Return exactly the lines below, starting with the one that has "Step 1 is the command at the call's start" and going on through the one that has "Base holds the".

[Extracted data entries]
************

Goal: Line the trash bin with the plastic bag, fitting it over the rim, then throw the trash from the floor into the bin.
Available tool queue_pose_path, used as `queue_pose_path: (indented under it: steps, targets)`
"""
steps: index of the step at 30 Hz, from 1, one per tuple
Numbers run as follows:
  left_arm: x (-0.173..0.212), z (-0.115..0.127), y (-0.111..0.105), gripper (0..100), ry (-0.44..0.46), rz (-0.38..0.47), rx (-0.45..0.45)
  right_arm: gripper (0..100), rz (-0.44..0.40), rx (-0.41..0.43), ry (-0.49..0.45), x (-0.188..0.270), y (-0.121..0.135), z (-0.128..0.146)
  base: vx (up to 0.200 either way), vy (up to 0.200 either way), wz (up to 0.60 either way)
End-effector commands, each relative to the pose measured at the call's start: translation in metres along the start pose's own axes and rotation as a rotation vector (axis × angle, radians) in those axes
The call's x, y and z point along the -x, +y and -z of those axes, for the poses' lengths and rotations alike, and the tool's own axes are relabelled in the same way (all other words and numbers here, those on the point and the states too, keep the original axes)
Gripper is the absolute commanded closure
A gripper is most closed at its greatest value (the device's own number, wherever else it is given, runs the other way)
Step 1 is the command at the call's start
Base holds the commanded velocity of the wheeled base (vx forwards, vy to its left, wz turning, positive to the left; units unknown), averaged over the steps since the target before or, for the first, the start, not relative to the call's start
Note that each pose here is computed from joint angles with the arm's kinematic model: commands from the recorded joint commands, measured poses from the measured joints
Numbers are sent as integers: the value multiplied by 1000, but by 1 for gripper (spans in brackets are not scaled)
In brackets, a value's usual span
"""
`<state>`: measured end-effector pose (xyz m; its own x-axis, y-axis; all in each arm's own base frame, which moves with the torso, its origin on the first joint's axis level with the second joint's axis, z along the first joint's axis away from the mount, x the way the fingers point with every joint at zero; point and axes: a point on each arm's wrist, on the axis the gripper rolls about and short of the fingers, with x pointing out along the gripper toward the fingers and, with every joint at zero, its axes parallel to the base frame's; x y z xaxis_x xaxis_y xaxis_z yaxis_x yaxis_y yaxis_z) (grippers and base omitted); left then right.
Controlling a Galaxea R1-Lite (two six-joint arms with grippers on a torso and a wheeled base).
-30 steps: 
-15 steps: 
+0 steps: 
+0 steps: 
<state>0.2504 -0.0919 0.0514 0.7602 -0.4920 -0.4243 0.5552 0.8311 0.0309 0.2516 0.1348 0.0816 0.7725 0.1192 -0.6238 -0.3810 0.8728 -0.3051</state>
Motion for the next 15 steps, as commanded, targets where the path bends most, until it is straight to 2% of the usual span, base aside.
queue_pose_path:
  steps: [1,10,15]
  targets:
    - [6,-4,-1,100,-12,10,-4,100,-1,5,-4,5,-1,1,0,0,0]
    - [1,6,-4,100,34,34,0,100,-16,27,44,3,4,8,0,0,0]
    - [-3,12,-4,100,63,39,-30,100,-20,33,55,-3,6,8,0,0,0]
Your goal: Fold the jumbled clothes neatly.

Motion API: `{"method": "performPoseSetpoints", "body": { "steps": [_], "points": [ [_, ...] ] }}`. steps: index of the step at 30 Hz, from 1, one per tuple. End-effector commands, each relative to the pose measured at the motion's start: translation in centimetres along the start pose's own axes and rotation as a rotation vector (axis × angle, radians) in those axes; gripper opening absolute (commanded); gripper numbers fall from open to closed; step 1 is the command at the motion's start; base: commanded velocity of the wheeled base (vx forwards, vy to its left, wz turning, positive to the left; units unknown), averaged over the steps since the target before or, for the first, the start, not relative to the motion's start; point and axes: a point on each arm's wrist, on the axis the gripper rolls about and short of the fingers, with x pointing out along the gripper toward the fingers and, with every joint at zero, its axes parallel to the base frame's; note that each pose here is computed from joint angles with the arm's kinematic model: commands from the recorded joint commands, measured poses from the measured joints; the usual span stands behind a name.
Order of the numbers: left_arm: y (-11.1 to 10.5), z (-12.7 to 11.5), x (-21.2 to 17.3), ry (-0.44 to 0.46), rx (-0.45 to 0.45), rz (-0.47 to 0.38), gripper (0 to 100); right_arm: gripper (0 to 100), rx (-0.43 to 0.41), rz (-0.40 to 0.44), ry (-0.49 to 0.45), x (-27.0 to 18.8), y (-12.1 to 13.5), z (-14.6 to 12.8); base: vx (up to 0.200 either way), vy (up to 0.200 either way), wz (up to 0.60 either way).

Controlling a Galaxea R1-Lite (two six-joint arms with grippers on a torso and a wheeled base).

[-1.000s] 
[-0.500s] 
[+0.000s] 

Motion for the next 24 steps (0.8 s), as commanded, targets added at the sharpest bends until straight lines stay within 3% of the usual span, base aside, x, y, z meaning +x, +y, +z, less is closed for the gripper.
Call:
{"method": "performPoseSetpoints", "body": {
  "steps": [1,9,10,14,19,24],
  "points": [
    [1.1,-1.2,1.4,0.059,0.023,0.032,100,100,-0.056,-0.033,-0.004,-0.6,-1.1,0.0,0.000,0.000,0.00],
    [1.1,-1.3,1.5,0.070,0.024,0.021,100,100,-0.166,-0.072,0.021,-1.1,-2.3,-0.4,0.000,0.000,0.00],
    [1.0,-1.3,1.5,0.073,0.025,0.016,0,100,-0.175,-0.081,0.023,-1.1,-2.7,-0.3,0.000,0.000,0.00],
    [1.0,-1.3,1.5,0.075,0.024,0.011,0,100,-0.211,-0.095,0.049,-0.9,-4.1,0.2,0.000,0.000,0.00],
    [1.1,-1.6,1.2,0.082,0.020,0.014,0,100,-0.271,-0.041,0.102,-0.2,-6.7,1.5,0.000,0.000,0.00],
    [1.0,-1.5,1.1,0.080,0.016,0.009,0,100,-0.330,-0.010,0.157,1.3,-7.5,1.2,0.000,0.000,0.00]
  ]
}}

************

[Result for this exercise]
Step 1 is the command at the call's start
Base holds the commanded velocity of the wheeled base (vx forwards, vy to its left, wz turning, positive to the left; units unknown), averaged over the steps since the target before or, for the first, the start, not relative to the call's start

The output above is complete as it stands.